While I was checking out Tom Ricks’ blog over at Foreign Policy this morning I ran across his take on a list of the 25 best British war movies ever, produced last year by the writers at ThinkDefence, a website dedicated to discussion of UK defense and security issues.
Their list is a more than a little idiosyncratic. Here’s how they describe the judging criteria:
We could argue all day about the definition of a British War Film and what the best means but for this entirely unscientific list, the definition of a British War Film is one that is largely British in character. They may have been directed by non-British directors, have non-British actors and may even have been made in Hollywood or elsewhere, but they retain that element of Britishness that we all understand. So no Das Boot, Saving Private Ryan, Apocalypse Now or other such great films.
The judging criteria do not include historical accuracy, whether the correct buttons and rank insignia were worn, or whether the film is a ‘visceral and worthy portrayal of the realities of war’ or some other such artsy bollocks, instead, it is simply enjoyability for a wet Sunday afternoon in. So, it is not a list for the film buff, historian or the yoghurt-weaving wheatgrass smoothy types for them to bemoan the inhumanity and pointlessness of war.
I’ve seen, and really enjoyed, more than half of the films listed. But that’s beside the point. Also beside the point, at least in this post, is that way too many of the films listed have more than a little whiff of racism accompanying their celebration of Britain’s heroic imperialist past.

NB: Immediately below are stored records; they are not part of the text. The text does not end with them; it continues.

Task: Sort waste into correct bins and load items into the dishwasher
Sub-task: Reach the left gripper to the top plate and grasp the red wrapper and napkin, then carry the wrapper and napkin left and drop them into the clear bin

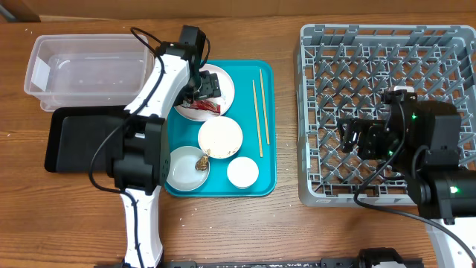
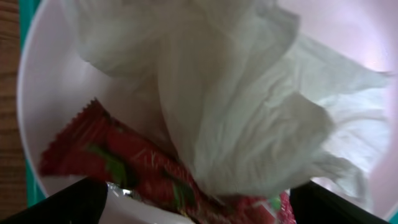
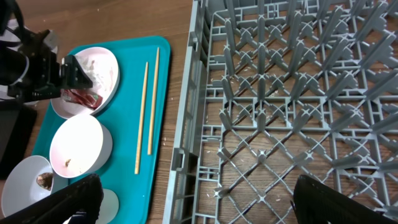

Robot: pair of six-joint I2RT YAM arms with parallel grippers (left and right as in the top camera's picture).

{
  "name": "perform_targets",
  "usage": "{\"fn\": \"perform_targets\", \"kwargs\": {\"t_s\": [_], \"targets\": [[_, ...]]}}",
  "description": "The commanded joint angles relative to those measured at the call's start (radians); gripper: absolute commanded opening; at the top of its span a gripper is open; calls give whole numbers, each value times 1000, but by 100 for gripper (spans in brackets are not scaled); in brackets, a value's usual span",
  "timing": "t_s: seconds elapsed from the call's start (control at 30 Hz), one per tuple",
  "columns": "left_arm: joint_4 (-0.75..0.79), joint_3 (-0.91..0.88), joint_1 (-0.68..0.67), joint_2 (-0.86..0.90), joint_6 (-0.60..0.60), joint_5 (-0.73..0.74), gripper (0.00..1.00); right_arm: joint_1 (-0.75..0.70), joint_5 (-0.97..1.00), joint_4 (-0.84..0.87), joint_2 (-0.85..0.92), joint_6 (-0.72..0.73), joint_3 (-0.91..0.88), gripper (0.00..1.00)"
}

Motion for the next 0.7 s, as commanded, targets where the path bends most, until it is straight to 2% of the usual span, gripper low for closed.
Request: {"fn": "perform_targets", "kwargs": {"t_s": [0.0, 0.03, 0.07, 0.1, 0.13, 0.17, 0.3, 0.37, 0.53, 0.67], "targets": [[1, 17, -2, 50, -19, -21, 89, 5, -8, -1, 23, 3, 28, 100], [3, 17, -3, 63, -13, -23, 83, 5, -8, -4, 31, 3, 28, 100], [5, 17, -3, 69, -3, -24, 72, 5, -8, -8, 42, 3, 28, 100], [10, 17, -4, 78, 11, -24, 49, 5, -8, -10, 50, 3, 28, 100], [13, 17, -4, 83, 13, -25, 17, 5, -8, -13, 62, 3, 28, 100], [13, 17, -4, 84, 12, -25, 4, 5, -8, -15, 68, 3, 28, 100], [16, 33, -5, 81, 40, -16, 4, 5, -8, -19, 75, 3, 28, 100], [-57, 99, -5, 74, 50, -4, 4, 5, -8, -19, 75, 3, 28, 100], [-383, 504, 11, 69, 59, 6, 4, 5, -8, -18, 75, 3, 28, 100], [-537, 803, 71, 69, 60, 5, 4, 5, -8, -18, 75, 3, 28, 100]]}}
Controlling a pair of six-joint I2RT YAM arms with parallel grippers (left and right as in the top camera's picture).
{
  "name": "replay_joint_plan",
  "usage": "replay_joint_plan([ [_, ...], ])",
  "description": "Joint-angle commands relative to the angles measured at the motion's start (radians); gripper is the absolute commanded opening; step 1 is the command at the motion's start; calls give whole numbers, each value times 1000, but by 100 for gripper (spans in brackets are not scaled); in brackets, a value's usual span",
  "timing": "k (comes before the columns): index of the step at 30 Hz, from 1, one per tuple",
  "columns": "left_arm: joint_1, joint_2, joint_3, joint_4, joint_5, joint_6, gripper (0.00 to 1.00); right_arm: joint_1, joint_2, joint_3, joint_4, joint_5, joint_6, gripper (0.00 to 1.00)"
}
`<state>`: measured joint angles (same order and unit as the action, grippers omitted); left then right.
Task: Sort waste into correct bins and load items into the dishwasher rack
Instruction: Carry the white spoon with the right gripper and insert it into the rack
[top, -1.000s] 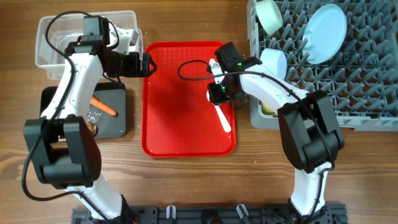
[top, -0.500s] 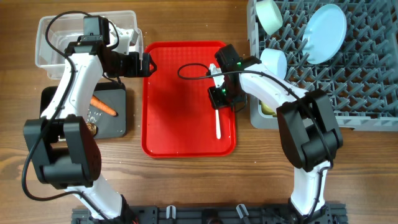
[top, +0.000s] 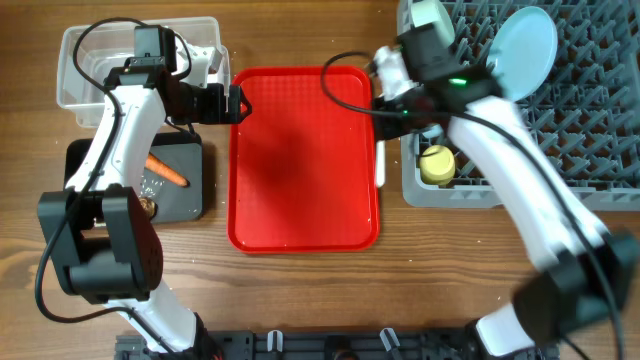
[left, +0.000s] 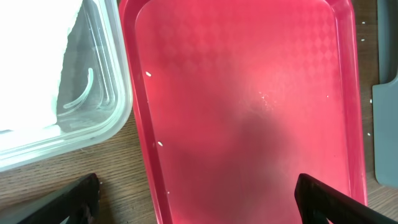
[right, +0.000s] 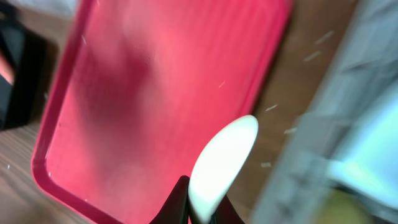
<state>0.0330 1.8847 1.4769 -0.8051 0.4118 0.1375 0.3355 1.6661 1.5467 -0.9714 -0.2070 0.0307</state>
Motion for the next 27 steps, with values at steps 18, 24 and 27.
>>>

The point is that “Zulu” takes the prize as the greatest British war film of all time, and I couldn’t agree more. This is a movie I saw for the first time as a kid while on our annual family summer vacation. Even on the 13-inch TV screen of a Holiday Inn hotel room, the movie was an impressive spectacle. And it fueled what has remained a lifelong fascination with history, military affairs, the rise and fall of empires, and other such things. Oh yeah, and my anglophilia.
Despite some nagging historical inaccuracies, this movie delivers. Here’s how ThinkDefence sums it up:
Zulu is a 1964 epic war film depicting the Battle of Rorke’s Drift between the British Army and the Zulus in January 1879, during the Anglo-Zulu War. It depicts 150 British soldiers, many of whom were sick and wounded patients in a field hospital, who successfully held off a force of 4,000 Zulu warriors.
Probably no surprise this is Number 1
Forget the outrageous slurs on the good character of Private Henry Hook (who was a model soldier and campaigning tee-totaller) and Commissaryy James Langley Dalton (who was the most experienced soldier at the mission station and widely credited with initiating the defence)
And
Forget British War Films, this is the best War Film full stop, in fact, forget War Films, Zulu is without a shadow of a doubt, THE best film ever made
The best bits are far too many to list.